Kind of Blue 50th Anniversary


This year marks the 50th anniversary of Miles Davis' timeless record, Kind of Blue
On its release in 1959, the album--which also features a young John Coltrane on sax--was a completely new direction for bebop and jazz in general. Miles was mainly concerned with new sounds and the introduction of space into his improvisations. From his autobiography:
"Kind of Blue also came out of the modal thing I started on Milestones. This time I added some other kind of sound I remembered from being back in Arkansas, when we were walking home from church and they were playing these bad gospels. So that kind of feeling came back to me and I started remembering what that music sounded like and felt like. That feeling is what I was trying to get close to. That feeling had got in my creative blood, my imagination, and I had forgotten it was there. I wrote this blues that tried to get back to that feeling I had when I was six years old, walking with my cousin along that dark Arkansas road." 

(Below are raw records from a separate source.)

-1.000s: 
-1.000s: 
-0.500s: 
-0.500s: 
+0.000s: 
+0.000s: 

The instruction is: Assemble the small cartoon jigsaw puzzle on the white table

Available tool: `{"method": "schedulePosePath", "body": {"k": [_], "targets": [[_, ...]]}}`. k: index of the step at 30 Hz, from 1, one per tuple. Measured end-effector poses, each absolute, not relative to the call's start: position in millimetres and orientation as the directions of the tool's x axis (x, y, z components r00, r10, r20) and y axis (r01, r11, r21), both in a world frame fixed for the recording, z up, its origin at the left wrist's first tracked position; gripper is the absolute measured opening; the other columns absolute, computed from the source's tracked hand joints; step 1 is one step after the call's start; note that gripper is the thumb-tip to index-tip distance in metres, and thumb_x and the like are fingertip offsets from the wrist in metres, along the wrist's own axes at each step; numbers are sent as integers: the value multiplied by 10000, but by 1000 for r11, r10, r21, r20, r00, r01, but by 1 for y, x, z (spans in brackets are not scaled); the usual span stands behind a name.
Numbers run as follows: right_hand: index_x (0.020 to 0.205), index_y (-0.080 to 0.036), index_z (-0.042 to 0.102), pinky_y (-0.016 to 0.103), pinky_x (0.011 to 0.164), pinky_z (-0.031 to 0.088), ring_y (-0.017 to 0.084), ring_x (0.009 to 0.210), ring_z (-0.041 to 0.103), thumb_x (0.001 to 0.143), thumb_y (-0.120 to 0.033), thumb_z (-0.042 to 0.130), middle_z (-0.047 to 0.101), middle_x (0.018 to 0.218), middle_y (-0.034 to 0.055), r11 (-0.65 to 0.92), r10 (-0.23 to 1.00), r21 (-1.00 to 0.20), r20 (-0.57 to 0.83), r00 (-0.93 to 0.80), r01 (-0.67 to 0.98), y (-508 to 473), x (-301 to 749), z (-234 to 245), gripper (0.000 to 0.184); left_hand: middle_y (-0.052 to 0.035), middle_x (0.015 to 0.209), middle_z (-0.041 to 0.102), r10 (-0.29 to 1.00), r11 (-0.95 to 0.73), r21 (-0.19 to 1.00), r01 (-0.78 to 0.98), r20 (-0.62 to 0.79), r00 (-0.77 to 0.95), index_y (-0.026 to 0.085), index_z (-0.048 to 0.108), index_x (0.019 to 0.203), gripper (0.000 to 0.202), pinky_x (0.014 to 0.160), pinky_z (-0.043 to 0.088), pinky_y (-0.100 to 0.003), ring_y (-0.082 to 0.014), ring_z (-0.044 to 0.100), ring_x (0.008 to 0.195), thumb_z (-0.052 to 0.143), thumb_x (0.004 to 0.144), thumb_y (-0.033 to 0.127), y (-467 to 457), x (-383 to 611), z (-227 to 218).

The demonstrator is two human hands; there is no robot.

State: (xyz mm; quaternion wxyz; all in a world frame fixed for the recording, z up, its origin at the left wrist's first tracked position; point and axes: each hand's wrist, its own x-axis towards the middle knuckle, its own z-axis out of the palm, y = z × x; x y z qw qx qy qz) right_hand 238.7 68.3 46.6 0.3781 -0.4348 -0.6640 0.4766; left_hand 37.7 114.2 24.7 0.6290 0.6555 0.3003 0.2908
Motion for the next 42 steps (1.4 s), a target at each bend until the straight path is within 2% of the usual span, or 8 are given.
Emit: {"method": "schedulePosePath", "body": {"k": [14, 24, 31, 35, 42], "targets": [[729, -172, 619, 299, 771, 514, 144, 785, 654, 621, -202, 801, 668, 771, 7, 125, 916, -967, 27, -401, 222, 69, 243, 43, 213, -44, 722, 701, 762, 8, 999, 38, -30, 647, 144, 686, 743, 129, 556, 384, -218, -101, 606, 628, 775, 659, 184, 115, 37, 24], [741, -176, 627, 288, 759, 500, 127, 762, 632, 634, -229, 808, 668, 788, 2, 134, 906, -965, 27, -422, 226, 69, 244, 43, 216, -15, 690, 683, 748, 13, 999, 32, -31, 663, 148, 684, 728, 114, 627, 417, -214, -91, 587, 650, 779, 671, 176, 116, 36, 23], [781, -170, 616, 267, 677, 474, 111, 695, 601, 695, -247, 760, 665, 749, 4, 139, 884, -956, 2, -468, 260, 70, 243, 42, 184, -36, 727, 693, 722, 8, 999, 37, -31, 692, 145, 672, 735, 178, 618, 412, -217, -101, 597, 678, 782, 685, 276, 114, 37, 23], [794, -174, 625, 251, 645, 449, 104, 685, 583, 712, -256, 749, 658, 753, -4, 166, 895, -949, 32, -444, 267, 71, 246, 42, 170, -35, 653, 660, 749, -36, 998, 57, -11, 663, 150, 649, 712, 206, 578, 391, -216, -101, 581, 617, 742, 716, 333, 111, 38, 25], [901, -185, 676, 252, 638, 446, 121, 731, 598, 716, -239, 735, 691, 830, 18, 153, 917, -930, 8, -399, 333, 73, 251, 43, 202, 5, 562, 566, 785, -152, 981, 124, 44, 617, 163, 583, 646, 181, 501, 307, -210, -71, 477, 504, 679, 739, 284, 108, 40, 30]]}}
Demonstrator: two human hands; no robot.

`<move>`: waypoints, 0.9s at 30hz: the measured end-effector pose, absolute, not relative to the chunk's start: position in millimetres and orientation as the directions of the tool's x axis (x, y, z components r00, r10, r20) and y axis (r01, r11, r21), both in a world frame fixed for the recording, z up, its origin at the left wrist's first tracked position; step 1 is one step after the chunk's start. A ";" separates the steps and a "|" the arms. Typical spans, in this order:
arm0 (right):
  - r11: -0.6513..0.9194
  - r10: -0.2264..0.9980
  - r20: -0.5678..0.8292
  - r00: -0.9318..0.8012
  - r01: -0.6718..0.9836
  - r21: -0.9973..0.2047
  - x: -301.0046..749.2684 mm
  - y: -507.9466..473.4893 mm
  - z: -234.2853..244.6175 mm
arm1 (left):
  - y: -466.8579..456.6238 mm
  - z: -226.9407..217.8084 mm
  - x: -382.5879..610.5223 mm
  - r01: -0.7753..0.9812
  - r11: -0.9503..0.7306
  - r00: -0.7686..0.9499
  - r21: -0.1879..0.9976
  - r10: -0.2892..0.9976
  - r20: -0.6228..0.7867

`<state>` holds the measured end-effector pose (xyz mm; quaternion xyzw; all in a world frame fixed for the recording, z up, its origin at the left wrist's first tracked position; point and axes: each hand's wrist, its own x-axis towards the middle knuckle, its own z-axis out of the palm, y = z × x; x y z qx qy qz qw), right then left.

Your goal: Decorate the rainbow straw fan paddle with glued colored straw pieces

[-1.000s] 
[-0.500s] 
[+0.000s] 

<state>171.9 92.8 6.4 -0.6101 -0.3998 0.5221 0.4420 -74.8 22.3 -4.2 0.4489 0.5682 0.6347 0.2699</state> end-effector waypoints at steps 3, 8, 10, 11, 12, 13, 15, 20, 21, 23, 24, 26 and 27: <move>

This is the kind of album that expands with every listen (I believe a "grower" is the technical term). 

Read/Listen to an NPR article on the album and its reissue this year.

and check out my favorite song from the record: 

2 comments:

Anonymous | January 30, 2009 at 6:48 PM

This album was definitely key in defining his sound. What gets me most is the way he phrases his lines, and even single notes. He pays much more attention to how the length, accentuation, or bend of a single note can change the feel of what he is trying to express. In contrast, listen to Birth of the Cool and notice how UNoriginal it is. Though Kind of Blue may not be his most diverse album, it was (arguably) his best.

Anonymous | January 31, 2009 at 11:02 AM

yeah everything up till '59 was an imitation of dizzy gillespie, which isn't a bad thing of course, but post moving into the 60's davis was his own man.